Invoicing and Payment
Invoices will be issued bi-weekly or upon completion of agreed milestones. Payment terms are net fifteen (15) days from the invoice date. Late payments will incur an interest charge of 1.5% per month on the outstanding balance, or the maximum permitted by law, whichever is lower.
Client Obligations
Cooperation
The Client agrees to provide timely access to all necessary information, resources, and personnel to enable the Company to perform the Services.
Accuracy of Information
The Client warrants that all information provided to the Company is accurate and complete.
Confidentiality
Confidential Information
Both parties agree to keep confidential all information disclosed during the course of the engagement, except where disclosure is required by law or with the prior written consent of the other party.
Non-Disclosure
Neither party will disclose any confidential information to any third party without the prior written consent of the other party.
Intellectual Property
Ownership
All intellectual property rights in materials created by the Company during the course of providing the Services shall be owned by the Company until full payment has been received. Upon full payment, such rights will be transferred to the Client.
License
The Client grants the Company a non-exclusive, non-transferable license to use the Client’s intellectual property solely for the purpose of providing the Services.
Limitation of Liability
No Warranty
The Services are provided “as is” without any warranty of any kind, express or implied, including but not limited to warranties of merchantability or fitness for a particular purpose.
Limitation of Liability
In no event shall the Company be liable for any indirect, incidental, special, or consequential damages arising out of or in connection with the Services, even if advised of the possibility of such damages. The Company’s total liability to the Client for any claim arising out of or in connection with the Services shall not exceed the total amount paid by the Client to the Company under the applicable Service Agreement.
Termination
Termination by Either Party
Either party may terminate the engagement at any time, with or without cause, by providing fifteen (15) days’ written notice to the other party.
Effect of Termination
Upon termination, the Client will pay the Company for all Services rendered and expenses incurred up to the date of termination.

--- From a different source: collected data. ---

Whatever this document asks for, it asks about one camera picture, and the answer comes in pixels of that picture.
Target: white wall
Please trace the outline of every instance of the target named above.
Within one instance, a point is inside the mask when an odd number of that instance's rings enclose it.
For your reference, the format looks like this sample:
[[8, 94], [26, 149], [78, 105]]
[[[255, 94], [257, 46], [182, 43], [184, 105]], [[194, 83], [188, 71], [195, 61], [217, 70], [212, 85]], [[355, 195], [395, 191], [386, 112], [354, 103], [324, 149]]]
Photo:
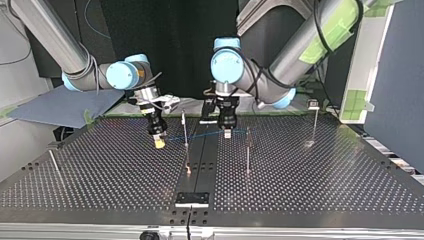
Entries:
[[[0, 12], [0, 63], [21, 59], [29, 44]], [[14, 21], [24, 33], [19, 21]], [[34, 59], [0, 66], [0, 112], [49, 91], [46, 79], [38, 77]], [[54, 126], [0, 118], [0, 181], [41, 155], [54, 140]]]
[[[342, 103], [344, 111], [348, 90], [366, 91], [365, 100], [370, 101], [377, 76], [381, 50], [390, 24], [394, 6], [389, 7], [384, 17], [364, 17], [356, 40], [350, 72]], [[359, 120], [343, 120], [342, 123], [364, 124], [367, 111], [362, 111]]]

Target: perforated optical table
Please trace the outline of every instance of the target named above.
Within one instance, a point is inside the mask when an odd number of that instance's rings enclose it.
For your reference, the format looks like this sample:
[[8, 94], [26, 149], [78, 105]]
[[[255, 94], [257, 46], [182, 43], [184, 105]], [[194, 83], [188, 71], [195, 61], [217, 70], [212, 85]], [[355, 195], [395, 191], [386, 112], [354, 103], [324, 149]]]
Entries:
[[[424, 238], [424, 187], [332, 116], [313, 136], [313, 119], [239, 117], [225, 139], [190, 118], [188, 155], [178, 118], [160, 150], [144, 119], [101, 119], [66, 140], [60, 171], [46, 153], [0, 183], [0, 239]], [[208, 207], [175, 207], [196, 192]]]

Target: blue joint cap
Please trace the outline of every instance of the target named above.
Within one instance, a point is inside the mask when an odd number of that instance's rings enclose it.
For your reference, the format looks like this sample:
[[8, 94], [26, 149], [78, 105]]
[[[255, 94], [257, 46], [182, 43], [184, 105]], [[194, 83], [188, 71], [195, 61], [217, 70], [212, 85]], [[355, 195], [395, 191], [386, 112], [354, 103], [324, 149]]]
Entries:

Governing Law and Dispute Resolution
Governing Law
These Terms and any Service Agreement shall be governed by and construed in accordance with the laws of the State of Delaware, without regard to its conflict of laws principles.
Dispute Resolution
Any dispute arising out of or in connection with these Terms or any Service Agreement shall be resolved through binding arbitration in accordance with the rules of the American Arbitration Association. The arbitration shall be conducted in Delaware.
Miscellaneous
Entire Agreement
These Terms, together with any applicable Service Agreement, constitute the entire agreement between the parties and supersede all prior agreements or understandings, whether written or oral.
Amendments
These Terms may only be amended by a written agreement signed by both parties.
Severability
If any provision of these Terms is found to be invalid or unenforceable, the remaining provisions shall continue in full force and effect.
Waiver
The waiver by either party of any breach or default shall not constitute a waiver of any subsequent breach or default.